Frank Lampard is sacked as Derby County manager. In a surprise move, Mel Morris appoints Jacob Rees-Mogg in his place. Nottingham Forest supporters rejoice, until Theresa May is appointed their manager the following day. In an unprecedented show of unity, Derby and Forest fans threaten to blockade the A52 until both are removed.
Rees-Mogg and May are sacked. Derby fans cheer the reappointment of Billy Davies as their manager, while Nottingham Forest fans are overcome with joy at the return of Steve McLaren.

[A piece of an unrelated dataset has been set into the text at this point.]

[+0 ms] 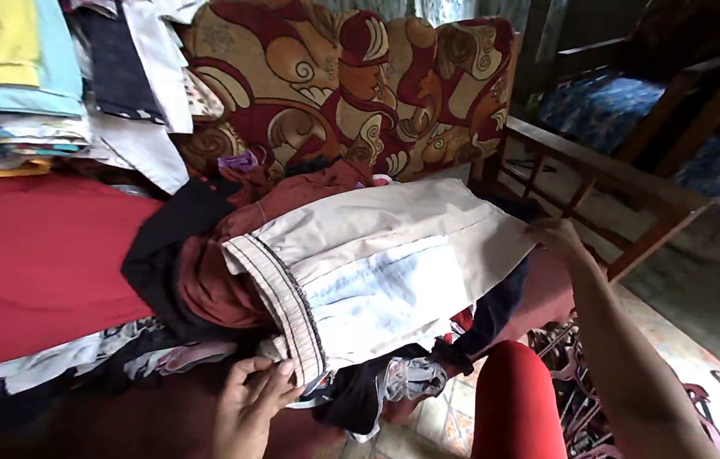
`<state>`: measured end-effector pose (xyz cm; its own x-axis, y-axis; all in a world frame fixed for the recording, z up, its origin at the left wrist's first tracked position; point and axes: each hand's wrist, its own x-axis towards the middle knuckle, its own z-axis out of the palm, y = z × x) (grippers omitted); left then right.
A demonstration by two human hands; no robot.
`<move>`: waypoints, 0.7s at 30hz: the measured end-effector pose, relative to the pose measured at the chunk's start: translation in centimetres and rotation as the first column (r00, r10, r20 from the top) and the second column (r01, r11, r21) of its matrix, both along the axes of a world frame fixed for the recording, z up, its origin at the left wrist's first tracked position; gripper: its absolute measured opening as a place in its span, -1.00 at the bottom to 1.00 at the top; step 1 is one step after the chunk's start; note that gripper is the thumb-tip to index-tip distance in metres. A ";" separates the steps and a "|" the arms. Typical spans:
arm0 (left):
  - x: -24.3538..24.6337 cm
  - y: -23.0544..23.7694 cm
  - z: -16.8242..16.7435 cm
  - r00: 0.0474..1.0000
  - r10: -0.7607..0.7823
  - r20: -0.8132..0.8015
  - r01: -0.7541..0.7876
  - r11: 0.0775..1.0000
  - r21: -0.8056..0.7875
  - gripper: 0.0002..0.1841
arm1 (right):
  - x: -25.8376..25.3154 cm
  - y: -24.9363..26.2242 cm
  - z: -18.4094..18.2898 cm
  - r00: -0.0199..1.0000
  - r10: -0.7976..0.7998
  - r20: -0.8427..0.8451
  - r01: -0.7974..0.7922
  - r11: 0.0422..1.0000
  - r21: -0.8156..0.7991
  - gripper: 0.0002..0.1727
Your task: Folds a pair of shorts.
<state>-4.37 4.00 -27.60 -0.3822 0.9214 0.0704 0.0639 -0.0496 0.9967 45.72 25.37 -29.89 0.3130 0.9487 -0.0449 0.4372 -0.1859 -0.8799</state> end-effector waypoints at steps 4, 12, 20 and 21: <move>0.8 0.1 0.1 0.984 -0.051 0.169 0.054 0.999 -0.010 -0.30 | -0.7 -0.8 2.1 0.997 0.050 -0.050 -0.058 0.984 -0.166 -0.61; 2.0 4.9 2.7 0.977 -0.188 -0.101 0.210 0.927 0.310 -0.08 | -0.4 4.4 -1.4 0.858 0.083 -0.506 -0.219 0.952 -0.215 -0.64; 0.6 5.7 0.9 0.989 -0.131 -0.073 0.149 0.894 0.423 0.00 | -0.5 3.8 0.2 0.657 0.254 -0.710 -0.142 0.966 0.215 -0.61; 0.4 5.9 0.4 0.990 -0.129 -0.060 0.142 0.899 0.415 0.02 | -0.5 3.7 -0.6 0.711 0.188 -0.677 -0.139 0.982 0.126 -0.62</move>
<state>-3.93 9.86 -27.17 -0.2478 0.8478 0.4689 0.0565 -0.4705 0.8806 45.23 29.05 -30.46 0.0598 0.9904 -0.1249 -0.2695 -0.1045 -0.9573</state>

Formula E remains almost watchable. The World Feed commentator now understands what a yellow flag is for. However, he has to consult his co-commentator as to the meaning of the “lovely black and white square patterned one”.
Professional MasterChef is won by George, a sous-chef at the Spoon and Gammon. His main course of rat three ways (carpaccio, sous-vide and boiled) with flowers that might not be too poisonous and a mud jus is praised by the judges. As the credits roll, we learn that William Sitwell, food critic and former Waitrose Food magazine editor, is finally out of hospital after an unfortunate incident with a turnip during knockout week.